=== Begin Enclosure ===

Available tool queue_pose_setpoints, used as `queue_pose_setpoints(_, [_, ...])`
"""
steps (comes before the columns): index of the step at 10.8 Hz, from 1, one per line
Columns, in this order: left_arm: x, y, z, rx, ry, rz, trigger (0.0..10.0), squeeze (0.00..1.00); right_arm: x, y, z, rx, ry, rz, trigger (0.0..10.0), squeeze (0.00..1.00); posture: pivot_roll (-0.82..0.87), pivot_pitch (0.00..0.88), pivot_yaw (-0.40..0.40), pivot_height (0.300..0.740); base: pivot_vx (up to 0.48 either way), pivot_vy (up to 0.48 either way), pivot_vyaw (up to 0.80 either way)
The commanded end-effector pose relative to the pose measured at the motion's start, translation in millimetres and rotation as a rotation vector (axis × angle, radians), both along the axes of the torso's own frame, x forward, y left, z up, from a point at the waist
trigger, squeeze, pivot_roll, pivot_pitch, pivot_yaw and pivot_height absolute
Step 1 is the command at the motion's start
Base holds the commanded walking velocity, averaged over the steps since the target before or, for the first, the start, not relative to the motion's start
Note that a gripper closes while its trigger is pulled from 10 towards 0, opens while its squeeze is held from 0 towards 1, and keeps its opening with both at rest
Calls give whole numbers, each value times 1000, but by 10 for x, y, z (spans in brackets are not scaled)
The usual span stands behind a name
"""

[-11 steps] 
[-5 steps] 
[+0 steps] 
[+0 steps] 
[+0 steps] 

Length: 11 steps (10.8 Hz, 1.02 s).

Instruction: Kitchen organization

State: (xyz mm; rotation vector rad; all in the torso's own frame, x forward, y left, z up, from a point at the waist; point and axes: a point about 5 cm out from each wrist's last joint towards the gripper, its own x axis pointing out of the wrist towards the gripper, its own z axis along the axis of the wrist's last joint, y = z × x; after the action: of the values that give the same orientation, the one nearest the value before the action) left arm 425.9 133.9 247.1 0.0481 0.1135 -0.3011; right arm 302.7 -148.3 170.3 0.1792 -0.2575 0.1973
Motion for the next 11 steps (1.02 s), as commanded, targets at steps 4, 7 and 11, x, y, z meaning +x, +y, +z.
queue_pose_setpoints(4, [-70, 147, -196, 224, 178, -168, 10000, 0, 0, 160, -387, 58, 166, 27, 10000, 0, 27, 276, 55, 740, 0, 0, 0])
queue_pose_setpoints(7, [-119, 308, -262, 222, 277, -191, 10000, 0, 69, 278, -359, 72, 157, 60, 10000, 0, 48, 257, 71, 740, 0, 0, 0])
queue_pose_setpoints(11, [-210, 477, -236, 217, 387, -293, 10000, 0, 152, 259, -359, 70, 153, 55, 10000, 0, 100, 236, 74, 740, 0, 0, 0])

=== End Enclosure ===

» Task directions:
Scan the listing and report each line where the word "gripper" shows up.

» Answer to this exercise:
Note that a gripper closes while its trigger is pulled from 10 towards 0, opens while its squeeze is held from 0 towards 1, and keeps its opening with both at rest
State: (xyz mm; rotation vector rad; all in the torso's own frame, x forward, y left, z up, from a point at the waist; point and axes: a point about 5 cm out from each wrist's last joint towards the gripper, its own x axis pointing out of the wrist towards the gripper, its own z axis along the axis of the wrist's last joint, y = z × x; after the action: of the values that give the same orientation, the one nearest the value before the action) left arm 425.9 133.9 247.1 0.0481 0.1135 -0.3011; right arm 302.7 -148.3 170.3 0.1792 -0.2575 0.1973

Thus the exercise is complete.